SinPo.id - Bareskrim Polri membongkar jaringan nasional tindak pidana perdagangan orang (TPPO) dengan modus memperjualbelikan bayi dengan cara memberikan keterangan dan dokumen kelahiran dipalsukan. Dalam kasus ini, penyidik menetapkan 12 orang tersangka dan berhasil menyelamatkan tujuh bayi.

"Kami telah menetapkan 12 tersangka dan menyelamatkan 7 bayi. Jaringan ini beroperasi di banyak wilayah, mulai dari Jawa, Sumatera, Kalimantan hingga Bali dan Papua, dengan keuntungan ratusan juta rupiah," kata Direktur Tindak Pidana PPA dan PPO Bareskrim Polri Nurul Azizah, Kamis, 26 Februari 2026.

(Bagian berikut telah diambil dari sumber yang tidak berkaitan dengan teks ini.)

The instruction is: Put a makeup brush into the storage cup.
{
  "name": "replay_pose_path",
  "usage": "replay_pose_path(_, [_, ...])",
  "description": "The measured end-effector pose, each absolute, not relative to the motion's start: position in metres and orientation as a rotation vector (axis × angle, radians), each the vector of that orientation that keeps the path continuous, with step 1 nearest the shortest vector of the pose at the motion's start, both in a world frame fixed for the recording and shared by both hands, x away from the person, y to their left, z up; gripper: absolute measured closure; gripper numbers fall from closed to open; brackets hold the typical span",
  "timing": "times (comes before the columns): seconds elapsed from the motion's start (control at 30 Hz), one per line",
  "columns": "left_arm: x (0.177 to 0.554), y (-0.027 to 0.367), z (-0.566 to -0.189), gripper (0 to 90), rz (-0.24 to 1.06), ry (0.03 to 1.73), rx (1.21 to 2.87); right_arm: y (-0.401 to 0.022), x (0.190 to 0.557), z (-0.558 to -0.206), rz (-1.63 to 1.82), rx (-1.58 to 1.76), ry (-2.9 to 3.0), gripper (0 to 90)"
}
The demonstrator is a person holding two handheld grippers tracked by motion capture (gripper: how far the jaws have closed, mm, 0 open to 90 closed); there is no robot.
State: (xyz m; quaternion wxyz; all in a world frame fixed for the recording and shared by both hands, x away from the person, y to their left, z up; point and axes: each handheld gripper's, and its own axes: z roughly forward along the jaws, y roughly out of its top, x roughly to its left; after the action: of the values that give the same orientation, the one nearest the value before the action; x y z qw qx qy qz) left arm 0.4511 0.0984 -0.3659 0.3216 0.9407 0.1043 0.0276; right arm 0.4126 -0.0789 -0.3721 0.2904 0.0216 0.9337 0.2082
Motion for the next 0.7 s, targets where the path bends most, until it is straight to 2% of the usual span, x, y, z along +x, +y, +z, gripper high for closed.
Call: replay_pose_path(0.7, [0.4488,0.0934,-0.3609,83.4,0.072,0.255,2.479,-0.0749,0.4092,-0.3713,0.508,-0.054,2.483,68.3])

Nurul mengungkap, jaringan ini beroperasi sejak 2024 dengan menjual bayi ke berbagai daerah melalui perantara yang direkrut lewat media sosial. Modus yang digunakan para pelaku, yaitu menawarkan adopsi ilegal melalui platform digital seperti TikTok dan Facebook, lalu memperjualbelikan bayi.

"Jaringan ini beroperasi di banyak wilayah, mulai dari Jawa, Sumatera, Kalimantan hingga Bali dan Papua sejak 2024 dengan keuntungan ratusan juta rupiah. Dengan modusnya dokumen kelahiran palsu," ucapnya.

Saat ini tim akan melakukan asesmen dan rehabilitasi terhadap bayi korban untuk memastikan pengasuhan yang aman dan legal.

“Kami memberikan asesmen untuk menentukan status anak serta memastikan mereka mendapatkan perlindungan dan pengasuhan terbaik," ucapnya.

Dari pengungkapan, penyidik menyita 21 ponsel, 17 kartu ATM, 74 dokumen, serta perlengkapan bayi sebagai barang bukti. Para tersangka dijerat Undang-Undang Perlindungan Anak dan Undang-Undang Pemberantasan TPPO dengan ancaman pidana maksimal 15 tahun penjara.